====== ENTRIES SHOWN
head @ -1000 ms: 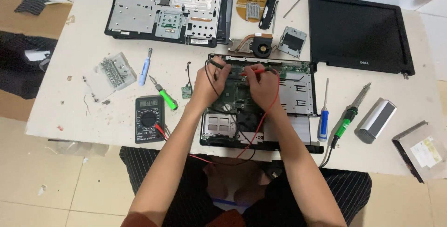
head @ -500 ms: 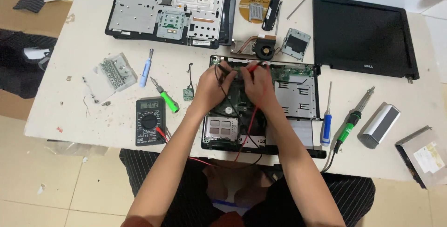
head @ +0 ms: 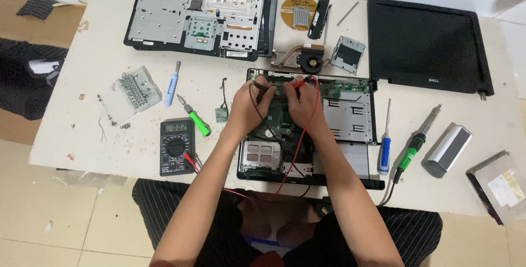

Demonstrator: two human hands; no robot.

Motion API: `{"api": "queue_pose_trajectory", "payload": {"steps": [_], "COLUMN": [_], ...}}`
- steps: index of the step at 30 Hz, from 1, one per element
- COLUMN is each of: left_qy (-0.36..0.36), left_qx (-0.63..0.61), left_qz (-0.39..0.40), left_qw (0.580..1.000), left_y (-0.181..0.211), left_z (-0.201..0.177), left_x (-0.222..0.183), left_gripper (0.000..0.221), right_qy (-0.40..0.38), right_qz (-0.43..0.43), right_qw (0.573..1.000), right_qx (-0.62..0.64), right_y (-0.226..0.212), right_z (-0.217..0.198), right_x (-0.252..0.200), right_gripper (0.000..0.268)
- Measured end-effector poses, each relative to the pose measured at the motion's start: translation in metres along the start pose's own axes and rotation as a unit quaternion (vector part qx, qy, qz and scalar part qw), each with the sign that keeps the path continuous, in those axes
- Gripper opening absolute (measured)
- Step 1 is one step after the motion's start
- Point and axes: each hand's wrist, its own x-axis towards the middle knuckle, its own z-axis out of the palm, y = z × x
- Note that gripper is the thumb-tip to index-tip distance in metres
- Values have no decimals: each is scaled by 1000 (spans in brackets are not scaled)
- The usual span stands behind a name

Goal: Diagnosing a laptop motherboard using a digital multimeter to check electrical components

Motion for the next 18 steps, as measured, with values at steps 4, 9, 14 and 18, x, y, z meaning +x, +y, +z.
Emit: {"api": "queue_pose_trajectory", "payload": {"steps": [4, 9, 14, 18], "left_qy": [-4, -1, -4, 0], "left_qx": [-15, -8, 2, 9], "left_qz": [-12, -7, 4, -22], "left_qw": [1000, 1000, 1000, 1000], "left_y": [1, -7, -10, -7], "left_z": [-1, 3, 7, 4], "left_x": [-1, -2, -2, -4], "left_gripper": [10, 9, 10, 7], "right_qy": [1, 10, 29, 16], "right_qz": [9, 15, -17, -15], "right_qw": [1000, 1000, 999, 1000], "right_qx": [19, 15, 4, 4], "right_y": [-6, 5, -8, -9], "right_z": [-2, 3, -3, -1], "right_x": [2, -1, 2, 1], "right_gripper": [28, 26, 26, 27]}}
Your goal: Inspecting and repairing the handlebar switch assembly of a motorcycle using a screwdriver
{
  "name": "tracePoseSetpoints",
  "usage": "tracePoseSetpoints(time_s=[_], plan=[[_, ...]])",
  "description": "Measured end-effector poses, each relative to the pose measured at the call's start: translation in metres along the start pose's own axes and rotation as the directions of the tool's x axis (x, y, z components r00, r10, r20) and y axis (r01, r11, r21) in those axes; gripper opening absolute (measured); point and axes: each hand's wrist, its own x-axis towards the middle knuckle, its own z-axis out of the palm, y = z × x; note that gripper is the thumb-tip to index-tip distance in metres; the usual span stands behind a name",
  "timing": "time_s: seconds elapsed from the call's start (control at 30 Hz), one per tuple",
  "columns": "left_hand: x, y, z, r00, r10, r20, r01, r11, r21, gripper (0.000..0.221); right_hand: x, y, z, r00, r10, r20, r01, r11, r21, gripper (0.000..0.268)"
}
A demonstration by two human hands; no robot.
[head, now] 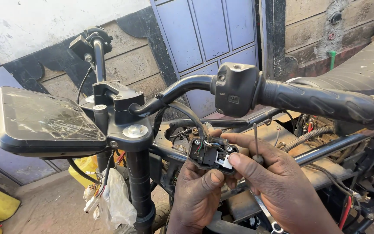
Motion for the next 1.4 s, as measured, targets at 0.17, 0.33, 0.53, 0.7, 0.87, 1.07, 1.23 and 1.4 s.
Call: tracePoseSetpoints(time_s=[0.17,0.33,0.53,0.7,0.87,1.07,1.23,1.4], plan=[[-0.002,0.005,-0.008,0.998,-0.029,0.053,0.034,0.995,-0.095,0.078,0.007,0.003,0.005,1.000,-0.006,-0.019,0.004,0.996,-0.086,0.046],[0.000,0.007,-0.009,0.997,-0.067,-0.034,0.066,0.997,-0.042,0.066,0.010,-0.005,0.005,0.988,-0.103,0.120,0.141,0.913,-0.383,0.050],[0.006,0.002,-0.016,0.997,0.003,-0.077,-0.003,1.000,-0.005,0.064,0.020,-0.006,0.011,0.999,-0.037,-0.026,0.022,0.907,-0.421,0.048],[0.004,0.001,-0.016,0.994,0.020,-0.109,-0.020,1.000,0.007,0.067,0.019,-0.020,0.025,0.988,0.043,-0.151,-0.101,0.910,-0.401,0.045],[0.005,0.003,-0.014,0.999,0.013,-0.040,-0.015,0.998,-0.053,0.068,0.025,-0.002,0.011,1.000,-0.008,0.003,0.009,0.878,-0.478,0.039],[0.005,0.003,-0.014,0.997,0.063,0.038,-0.060,0.995,-0.082,0.066,0.029,0.021,-0.012,0.981,-0.064,0.184,0.112,0.958,-0.263,0.040],[0.006,-0.006,-0.014,0.998,0.066,-0.005,-0.066,0.994,-0.090,0.067,0.032,0.022,-0.005,0.961,-0.241,0.135,0.276,0.811,-0.516,0.038],[0.006,-0.009,0.001,0.992,0.060,-0.113,-0.071,0.993,-0.093,0.062,0.031,0.015,-0.014,1.000,-0.012,-0.005,0.011,0.996,-0.084,0.040]])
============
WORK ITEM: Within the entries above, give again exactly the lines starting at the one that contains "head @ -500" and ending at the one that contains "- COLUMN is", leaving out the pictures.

SOLVED PROBLEM:
head @ -500 ms: 
head @ +0 ms: 

Demonstrator: two human hands; no robot.

Motion API: `{"api": "queue_pose_trajectory", "payload": {"steps": [_], "COLUMN": [_], ...}}`
- steps: index of the step at 30 Hz, from 1, one per element
- COLUMN is each of: left_qy (-0.36..0.36), left_qx (-0.63..0.61), left_qz (-0.39..0.40), left_qw (0.580..1.000), left_y (-0.181..0.211), left_z (-0.201..0.177), left_x (-0.222..0.183), left_gripper (0.000..0.221), right_qy (-0.40..0.38), right_qz (-0.43..0.43), right_qw (0.573..1.000), right_qx (-0.62..0.64), right_y (-0.226..0.212), right_z (-0.217..0.198), right_x (-0.252..0.200), right_gripper (0.000..0.268)

An answer has been given, and the exercise is complete.